Brief → Across the entries that follow, tally every line holding the word "white" and reply with the count alone.

Records for the exercise →

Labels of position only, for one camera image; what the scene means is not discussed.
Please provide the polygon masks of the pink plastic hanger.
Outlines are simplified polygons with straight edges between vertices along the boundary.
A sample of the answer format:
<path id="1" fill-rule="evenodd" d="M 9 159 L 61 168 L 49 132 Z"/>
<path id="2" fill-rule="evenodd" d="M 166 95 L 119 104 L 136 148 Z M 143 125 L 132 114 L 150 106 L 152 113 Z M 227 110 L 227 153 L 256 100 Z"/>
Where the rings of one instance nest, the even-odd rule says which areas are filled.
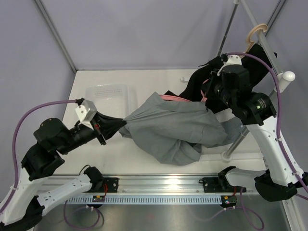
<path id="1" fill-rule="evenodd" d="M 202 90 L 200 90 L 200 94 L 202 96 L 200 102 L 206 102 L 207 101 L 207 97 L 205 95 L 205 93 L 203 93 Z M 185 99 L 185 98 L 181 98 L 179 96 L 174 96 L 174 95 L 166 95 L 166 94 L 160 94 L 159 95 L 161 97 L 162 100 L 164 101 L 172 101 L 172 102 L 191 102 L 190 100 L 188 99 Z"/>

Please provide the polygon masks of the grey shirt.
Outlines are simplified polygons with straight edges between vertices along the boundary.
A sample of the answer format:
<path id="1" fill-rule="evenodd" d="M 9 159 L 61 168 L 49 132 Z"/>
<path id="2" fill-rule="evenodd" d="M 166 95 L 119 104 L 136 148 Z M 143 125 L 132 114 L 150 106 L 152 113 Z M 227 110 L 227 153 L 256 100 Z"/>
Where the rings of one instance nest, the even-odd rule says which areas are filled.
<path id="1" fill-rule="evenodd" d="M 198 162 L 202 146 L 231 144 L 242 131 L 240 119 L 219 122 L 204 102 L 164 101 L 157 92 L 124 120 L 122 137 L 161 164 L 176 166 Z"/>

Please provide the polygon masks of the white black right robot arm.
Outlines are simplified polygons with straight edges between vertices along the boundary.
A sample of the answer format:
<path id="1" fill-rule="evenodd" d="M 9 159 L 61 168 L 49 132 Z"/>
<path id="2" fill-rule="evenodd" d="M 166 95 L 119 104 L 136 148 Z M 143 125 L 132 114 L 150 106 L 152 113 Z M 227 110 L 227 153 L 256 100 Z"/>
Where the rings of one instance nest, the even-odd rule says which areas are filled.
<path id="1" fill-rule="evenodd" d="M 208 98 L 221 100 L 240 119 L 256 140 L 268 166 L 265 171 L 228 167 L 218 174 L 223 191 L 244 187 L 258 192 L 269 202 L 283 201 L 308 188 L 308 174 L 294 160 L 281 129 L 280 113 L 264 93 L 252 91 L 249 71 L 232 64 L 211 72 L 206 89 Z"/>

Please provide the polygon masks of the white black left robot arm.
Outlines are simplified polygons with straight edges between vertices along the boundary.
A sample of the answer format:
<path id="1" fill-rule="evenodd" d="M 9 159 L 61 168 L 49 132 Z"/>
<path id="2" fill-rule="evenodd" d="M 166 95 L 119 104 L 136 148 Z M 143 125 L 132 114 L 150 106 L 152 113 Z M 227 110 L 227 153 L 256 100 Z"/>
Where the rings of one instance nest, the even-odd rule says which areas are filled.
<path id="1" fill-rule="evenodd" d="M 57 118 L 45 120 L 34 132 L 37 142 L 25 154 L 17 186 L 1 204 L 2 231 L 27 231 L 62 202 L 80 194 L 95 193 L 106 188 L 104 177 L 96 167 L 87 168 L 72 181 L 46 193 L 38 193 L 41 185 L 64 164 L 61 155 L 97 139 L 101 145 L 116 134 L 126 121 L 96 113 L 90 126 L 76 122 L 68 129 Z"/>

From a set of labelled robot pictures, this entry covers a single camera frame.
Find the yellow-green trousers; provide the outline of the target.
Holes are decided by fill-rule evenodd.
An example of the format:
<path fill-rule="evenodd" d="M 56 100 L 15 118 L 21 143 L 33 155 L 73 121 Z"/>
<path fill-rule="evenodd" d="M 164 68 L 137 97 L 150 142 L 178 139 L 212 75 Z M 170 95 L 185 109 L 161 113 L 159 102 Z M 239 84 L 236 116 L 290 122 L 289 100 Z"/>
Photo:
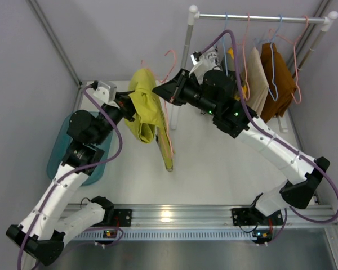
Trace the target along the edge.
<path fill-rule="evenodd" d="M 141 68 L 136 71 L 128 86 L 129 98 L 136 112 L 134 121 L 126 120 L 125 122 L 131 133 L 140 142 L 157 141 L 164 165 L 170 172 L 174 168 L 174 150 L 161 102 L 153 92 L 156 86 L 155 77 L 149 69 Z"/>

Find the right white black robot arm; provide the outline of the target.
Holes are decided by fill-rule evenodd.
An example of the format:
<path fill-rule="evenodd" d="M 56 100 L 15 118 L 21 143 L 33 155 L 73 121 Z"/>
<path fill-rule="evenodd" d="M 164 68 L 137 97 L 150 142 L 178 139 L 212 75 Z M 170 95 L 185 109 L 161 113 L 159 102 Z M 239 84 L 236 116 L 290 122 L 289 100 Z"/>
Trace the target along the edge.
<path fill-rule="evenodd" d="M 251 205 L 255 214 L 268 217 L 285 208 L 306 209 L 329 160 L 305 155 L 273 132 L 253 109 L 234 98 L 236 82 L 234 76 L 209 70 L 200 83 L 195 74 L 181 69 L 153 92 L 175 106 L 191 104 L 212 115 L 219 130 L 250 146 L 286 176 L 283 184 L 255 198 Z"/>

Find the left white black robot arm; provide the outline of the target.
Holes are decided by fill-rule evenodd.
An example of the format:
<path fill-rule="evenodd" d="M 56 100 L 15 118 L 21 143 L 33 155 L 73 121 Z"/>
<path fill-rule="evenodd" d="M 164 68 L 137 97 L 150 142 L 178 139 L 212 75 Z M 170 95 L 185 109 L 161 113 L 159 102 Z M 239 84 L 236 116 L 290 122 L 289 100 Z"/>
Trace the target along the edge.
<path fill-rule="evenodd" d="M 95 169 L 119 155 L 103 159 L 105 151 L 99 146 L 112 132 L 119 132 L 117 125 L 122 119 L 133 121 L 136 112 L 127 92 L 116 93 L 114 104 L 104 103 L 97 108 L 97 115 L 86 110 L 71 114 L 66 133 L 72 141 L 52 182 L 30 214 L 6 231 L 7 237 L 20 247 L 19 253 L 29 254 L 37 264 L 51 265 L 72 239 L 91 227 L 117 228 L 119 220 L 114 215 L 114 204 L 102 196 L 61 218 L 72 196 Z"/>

Your response → 4